Common first errors (and what they mean)

TS
const el = document.getElementById('app')
el.innerHTML = 'Hi' // Error: 'el' is possibly 'null'.
// Fix: check it first
if (el) el.innerHTML = 'Hi'

let user: { name: string }
console.log(user.name) // Error: Variable 'user' is used before being assigned.

function pick(key) {} // Error: Parameter 'key' implicitly has an 'any' type.
// Fix: function pick(key: string) {}

const config = JSON.parse(raw) // config is 'any' — annotate it:
const parsed: { port: number } = JSON.parse(raw)
$ npx tsc --noEmit
src/main.ts:2:1 - error TS2531: Object is possibly 'null'.
src/main.ts:8:9 - error TS7006: Parameter 'key' implicitly has an 'any' type.

Found 2 errors in the same file, starting at: src/main.ts:2

These errors feel pedantic at first — then you realize each one is a real runtime crash TypeScript just prevented. "Object is possibly null" is the compile-time version of JavaScript's most common production error.

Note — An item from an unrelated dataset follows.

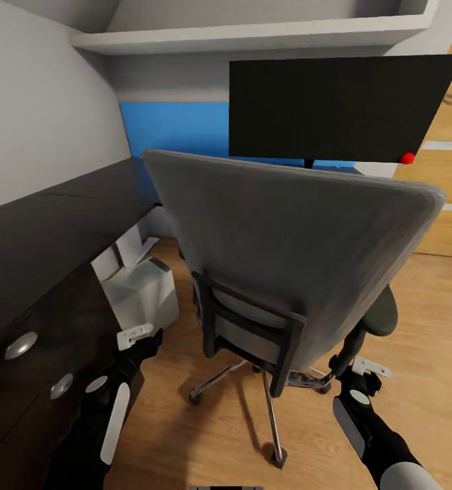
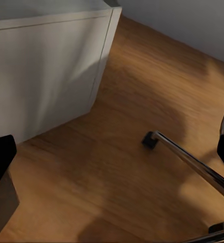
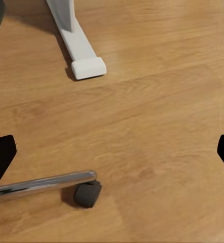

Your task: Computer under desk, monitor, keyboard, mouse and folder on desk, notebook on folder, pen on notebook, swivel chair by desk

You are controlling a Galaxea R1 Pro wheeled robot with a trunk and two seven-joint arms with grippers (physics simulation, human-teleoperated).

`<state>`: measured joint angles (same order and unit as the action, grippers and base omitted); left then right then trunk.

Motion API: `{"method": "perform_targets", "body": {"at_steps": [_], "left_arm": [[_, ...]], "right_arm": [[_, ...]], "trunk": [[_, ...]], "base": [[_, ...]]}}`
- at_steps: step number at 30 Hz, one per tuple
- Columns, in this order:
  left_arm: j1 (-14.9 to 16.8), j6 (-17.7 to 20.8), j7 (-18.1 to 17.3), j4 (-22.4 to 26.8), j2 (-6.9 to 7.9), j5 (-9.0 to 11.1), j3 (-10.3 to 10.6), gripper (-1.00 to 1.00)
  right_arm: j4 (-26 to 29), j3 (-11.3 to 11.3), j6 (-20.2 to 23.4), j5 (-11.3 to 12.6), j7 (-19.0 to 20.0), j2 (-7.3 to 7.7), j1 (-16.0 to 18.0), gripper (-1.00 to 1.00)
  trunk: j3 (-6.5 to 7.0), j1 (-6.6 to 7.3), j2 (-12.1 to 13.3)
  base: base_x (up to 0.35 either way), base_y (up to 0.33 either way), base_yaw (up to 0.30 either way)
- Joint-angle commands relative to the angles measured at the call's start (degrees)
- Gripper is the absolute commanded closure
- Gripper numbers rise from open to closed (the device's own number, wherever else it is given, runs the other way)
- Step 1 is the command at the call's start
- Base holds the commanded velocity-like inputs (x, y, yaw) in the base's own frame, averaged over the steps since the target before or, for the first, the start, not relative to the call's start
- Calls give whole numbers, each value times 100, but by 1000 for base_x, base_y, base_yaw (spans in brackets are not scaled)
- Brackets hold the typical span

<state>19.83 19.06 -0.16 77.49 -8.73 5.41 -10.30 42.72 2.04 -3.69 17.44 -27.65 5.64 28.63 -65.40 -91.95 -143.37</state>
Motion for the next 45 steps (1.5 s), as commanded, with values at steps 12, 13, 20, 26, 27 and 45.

When does TypeScript pay off?

Situation

Verdict

Team of 2+ working on shared code

Strong yes — types are enforced communication

Codebase you will maintain for years

Strong yes — refactoring safety compounds

Library published for others

Yes — consumers get autocomplete and type docs

Small script or throwaway prototype

Optional — JSDoc + // @ts-check may be enough

Learning JavaScript fundamentals

Learn JS first; types are easier once the base is solid

TypeScript vs JSDoc: JSDoc annotations with checkJs give you perhaps 80% of the safety with no build step — a great fit for small Node scripts and config files. Full TypeScript wins when you need advanced types (generics, unions, mapped types), a team-wide contract, or you're in an ecosystem (React, Angular, NestJS) where TS is the norm.

Where to go next

This page only scratches the surface — generics, narrowing, utility types like Partial and Pick, declaration files, and strict-mode patterns all await. This site has a dedicated TypeScript tutorial series that covers the language from setup to advanced types; head there when you're ready to go deep.

The one-line summary
TypeScript is JavaScript plus a compile-time safety net. You already know most of it — the types you add are documentation the compiler enforces for free.